00:08

23.7K 1K 42
                                    

Setelah kejadian tadi, Zoya memilih menidurkan Zea yang mulai rewel. Ia pun tidak berminat bertemu Gevano karena masih merasa sakit hati atas ucapan lelaki itu perihal anak-anaknya tadi.

Kini, tersisa Gevano dan Zae di ruang tengah. Awalnya hanya ada Gevano seorang yang duduk di sofa sembari bermain ponsel, lalu tiba-tiba datanglah Zae yang membawa centong nasi di tangannya. Karena melihat Zae yang ingin naik ke sofa, Gevano pun menaikkan anak itu dan di dudukkan di sampingnya.
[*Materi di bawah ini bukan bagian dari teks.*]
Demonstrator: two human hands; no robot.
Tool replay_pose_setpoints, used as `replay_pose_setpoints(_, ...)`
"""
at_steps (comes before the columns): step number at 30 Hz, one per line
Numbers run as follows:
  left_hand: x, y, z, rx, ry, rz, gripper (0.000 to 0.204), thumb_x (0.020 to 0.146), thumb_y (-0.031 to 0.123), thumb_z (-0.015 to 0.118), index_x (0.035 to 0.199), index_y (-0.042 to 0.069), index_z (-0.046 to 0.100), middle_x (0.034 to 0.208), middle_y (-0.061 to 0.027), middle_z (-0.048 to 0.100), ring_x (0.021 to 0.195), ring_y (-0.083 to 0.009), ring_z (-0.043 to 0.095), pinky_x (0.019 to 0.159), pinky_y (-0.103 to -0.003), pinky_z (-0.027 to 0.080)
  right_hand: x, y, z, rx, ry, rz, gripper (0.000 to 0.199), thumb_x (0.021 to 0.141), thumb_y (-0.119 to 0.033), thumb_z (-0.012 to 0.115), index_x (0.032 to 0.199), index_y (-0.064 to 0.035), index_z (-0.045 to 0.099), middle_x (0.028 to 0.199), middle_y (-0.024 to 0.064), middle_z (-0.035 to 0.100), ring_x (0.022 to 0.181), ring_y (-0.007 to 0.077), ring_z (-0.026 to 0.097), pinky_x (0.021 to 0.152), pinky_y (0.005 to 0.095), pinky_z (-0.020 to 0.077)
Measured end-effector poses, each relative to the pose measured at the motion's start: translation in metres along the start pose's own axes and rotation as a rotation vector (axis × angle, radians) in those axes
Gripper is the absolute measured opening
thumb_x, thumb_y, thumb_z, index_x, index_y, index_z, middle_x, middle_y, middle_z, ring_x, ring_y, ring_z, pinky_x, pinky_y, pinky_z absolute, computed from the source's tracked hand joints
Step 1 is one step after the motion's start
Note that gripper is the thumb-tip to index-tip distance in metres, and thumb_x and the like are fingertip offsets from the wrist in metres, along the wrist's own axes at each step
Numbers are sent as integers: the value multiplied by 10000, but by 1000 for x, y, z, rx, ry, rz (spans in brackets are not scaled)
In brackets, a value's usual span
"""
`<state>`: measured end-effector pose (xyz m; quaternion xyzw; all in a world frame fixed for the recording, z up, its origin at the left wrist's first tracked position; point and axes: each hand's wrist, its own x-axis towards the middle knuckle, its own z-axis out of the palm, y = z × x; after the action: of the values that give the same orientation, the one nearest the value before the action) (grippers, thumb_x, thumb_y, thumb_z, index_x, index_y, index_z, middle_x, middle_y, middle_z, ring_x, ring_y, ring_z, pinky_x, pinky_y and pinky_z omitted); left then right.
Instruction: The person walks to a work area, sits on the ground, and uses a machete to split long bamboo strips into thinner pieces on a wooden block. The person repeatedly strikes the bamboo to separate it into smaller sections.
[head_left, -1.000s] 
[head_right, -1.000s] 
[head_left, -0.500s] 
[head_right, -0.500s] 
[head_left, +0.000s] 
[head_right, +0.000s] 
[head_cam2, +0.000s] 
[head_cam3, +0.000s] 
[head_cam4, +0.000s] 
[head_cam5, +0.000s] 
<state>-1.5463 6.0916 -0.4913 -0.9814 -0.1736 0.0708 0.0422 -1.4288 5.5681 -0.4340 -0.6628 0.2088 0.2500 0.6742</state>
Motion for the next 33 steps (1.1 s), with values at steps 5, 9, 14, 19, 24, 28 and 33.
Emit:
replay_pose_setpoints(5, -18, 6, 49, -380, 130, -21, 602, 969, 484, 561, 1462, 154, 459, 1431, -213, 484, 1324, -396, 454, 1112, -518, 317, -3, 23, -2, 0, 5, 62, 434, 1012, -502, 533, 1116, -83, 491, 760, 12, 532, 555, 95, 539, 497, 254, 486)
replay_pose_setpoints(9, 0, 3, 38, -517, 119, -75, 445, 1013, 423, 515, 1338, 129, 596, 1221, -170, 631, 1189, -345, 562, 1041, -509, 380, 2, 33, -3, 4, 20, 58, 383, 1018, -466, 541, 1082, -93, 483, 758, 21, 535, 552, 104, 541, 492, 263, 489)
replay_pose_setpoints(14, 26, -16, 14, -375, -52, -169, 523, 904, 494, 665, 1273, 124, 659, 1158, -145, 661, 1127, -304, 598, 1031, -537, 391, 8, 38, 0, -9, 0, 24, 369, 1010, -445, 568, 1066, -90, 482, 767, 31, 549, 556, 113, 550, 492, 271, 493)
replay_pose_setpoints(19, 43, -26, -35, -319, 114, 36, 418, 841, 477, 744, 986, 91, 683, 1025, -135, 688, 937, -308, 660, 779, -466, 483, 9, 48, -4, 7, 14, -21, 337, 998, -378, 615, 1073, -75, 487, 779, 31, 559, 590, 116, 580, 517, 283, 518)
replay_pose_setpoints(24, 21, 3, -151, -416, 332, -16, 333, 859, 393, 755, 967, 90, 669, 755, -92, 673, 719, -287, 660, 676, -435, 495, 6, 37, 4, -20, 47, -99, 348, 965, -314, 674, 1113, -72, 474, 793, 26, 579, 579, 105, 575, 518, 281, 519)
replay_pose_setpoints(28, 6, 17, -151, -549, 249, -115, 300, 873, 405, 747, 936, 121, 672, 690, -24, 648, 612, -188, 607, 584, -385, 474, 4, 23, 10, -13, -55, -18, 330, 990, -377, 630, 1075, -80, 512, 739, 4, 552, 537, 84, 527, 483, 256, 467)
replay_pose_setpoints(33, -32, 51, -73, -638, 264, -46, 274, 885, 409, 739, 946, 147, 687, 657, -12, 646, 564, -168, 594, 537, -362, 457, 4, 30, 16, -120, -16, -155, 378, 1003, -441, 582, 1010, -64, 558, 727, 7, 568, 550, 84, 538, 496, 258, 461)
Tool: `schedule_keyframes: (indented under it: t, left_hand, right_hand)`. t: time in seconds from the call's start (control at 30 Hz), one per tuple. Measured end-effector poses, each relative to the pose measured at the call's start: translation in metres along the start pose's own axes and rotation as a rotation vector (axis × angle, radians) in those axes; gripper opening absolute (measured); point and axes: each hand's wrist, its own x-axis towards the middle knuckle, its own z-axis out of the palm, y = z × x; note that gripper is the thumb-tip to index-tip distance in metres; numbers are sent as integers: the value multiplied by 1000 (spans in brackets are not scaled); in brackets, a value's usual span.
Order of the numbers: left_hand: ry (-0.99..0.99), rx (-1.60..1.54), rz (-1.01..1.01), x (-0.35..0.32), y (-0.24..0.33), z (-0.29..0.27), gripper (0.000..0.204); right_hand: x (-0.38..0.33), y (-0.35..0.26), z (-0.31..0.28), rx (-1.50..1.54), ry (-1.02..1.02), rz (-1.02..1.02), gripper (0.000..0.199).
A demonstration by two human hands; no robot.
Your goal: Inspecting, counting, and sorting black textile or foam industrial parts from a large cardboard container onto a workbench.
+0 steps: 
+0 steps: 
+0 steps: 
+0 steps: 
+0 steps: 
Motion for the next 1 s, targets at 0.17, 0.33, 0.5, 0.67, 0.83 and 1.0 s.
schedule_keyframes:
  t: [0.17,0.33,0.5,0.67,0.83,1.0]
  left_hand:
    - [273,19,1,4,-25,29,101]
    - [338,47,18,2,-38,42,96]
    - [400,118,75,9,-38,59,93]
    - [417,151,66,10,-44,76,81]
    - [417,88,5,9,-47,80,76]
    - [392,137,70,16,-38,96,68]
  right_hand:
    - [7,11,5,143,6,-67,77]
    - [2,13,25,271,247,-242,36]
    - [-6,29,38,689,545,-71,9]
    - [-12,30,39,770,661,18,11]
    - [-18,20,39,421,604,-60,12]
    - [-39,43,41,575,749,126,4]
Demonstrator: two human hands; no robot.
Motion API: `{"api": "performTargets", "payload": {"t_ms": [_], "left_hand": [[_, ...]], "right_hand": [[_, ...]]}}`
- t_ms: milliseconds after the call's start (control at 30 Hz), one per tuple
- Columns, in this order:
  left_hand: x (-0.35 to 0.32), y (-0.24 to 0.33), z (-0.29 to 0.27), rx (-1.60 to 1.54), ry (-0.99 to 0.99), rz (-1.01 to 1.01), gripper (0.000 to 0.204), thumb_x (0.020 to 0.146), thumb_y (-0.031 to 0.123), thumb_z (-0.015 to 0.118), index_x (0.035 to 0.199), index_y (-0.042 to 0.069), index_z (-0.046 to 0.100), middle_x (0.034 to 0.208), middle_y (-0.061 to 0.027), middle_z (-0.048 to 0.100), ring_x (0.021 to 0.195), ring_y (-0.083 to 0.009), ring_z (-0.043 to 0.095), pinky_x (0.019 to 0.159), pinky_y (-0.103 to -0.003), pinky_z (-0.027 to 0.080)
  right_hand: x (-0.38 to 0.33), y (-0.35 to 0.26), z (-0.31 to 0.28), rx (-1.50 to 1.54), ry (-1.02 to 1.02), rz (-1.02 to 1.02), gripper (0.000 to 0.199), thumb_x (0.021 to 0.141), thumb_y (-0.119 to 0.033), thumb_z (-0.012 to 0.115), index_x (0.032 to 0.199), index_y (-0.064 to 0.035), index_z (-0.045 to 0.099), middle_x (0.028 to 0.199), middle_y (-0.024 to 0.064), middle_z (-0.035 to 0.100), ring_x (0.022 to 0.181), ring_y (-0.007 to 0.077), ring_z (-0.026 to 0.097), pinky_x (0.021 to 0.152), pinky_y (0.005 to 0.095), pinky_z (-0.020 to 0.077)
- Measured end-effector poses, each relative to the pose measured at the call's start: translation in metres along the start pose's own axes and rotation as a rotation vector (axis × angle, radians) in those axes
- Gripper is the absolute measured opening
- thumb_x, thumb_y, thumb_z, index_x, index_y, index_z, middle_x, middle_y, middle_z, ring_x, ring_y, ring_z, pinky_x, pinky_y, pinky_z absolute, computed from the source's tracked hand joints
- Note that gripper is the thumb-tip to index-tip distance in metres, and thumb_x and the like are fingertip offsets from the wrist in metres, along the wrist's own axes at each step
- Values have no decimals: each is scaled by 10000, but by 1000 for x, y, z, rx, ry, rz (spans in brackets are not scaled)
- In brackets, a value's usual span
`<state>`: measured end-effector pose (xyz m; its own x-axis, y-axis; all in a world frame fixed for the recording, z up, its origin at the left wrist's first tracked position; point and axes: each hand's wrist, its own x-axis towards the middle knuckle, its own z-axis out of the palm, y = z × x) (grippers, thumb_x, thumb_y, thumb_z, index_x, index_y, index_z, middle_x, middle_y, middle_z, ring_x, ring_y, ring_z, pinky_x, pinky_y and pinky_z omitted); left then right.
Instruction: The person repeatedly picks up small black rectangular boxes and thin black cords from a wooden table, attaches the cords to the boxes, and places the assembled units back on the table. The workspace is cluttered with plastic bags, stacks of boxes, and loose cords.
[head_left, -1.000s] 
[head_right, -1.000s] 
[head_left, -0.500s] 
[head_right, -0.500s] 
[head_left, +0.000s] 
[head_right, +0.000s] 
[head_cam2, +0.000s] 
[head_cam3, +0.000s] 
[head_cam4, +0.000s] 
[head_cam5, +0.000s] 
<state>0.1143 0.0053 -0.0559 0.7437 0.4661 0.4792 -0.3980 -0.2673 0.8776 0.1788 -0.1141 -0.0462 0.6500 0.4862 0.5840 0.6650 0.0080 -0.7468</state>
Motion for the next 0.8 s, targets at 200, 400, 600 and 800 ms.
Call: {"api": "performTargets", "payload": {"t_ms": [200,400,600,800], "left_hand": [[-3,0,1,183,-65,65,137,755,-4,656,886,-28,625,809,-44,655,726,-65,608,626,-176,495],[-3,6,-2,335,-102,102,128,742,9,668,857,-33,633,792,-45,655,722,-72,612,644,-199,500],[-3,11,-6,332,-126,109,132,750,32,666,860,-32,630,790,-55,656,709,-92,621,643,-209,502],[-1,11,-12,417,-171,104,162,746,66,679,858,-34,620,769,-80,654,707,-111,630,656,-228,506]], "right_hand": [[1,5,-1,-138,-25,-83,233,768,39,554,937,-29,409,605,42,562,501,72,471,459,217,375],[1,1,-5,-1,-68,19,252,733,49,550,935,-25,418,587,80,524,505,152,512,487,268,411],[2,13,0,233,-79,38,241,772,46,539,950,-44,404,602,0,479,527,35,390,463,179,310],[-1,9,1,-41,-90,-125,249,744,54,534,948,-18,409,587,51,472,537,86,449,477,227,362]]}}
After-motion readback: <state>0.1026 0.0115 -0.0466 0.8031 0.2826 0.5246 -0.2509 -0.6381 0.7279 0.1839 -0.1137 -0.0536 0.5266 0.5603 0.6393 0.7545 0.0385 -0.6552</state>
"Akh!" Gevano mengerang kesakitan ketika Zae dengan wajah tanpa dosanya memukul kepalanya menggunakan centong nasi yang terbuat dari besi itu.

Zae nyengir lebar, bayi laki-laki itu malah kembali memukul kepala Gevano dengan wajah polosnya.

"Hey, Kecil! Berhenti!" Gevano segera mengambil alat makan itu dari tangan Zae membuat bibir bayi laki-laki itu melengkung ke bawah pertanda dia akan menangis.

"Tidak boleh memukul orang dewasa," ucap Gevano seolah menasihati anak itu.

Zae berdiri hingga Gevano spontan memegangi badan bayi yang baru satu tahun itu agar tidak terjatuh. Kini, rambut hitam Gevano menjadi sasaran jambakan dari tangan kecil Zae.

"Akh!" Gevano mengerang kesakitan saat merasa kulit kepalanya terasa ingin lepas.

"Hehe," Tawa Zae terdengar begitu renyah ketika berhasil mengerjai Gevano. Anak itu mencengkram begitu kuat rambut Gevano dan menariknya sekuat tenaga.

"ZOYA!" Gevano berteriak memanggil Zoya yang menidurkan Zea di kamarnya. Gevano benar-benar tidak tahan lagi menghadapi Zae yang sangat nakal menurutnya.

"Ya, Tuhan bayi ini!" Gevano ingin sekali melepaskan tangannya dari tubuh kecil Zae agar bisa membebaskan kepalanya, namun entah kenapa ada perasaan takut dalam dirinya. Takut Zae terjatuh dan terluka karena posisinya anak itu berdiri di sofa yang ia duduki. Otomatis kalau jatuh, cukup berbahaya.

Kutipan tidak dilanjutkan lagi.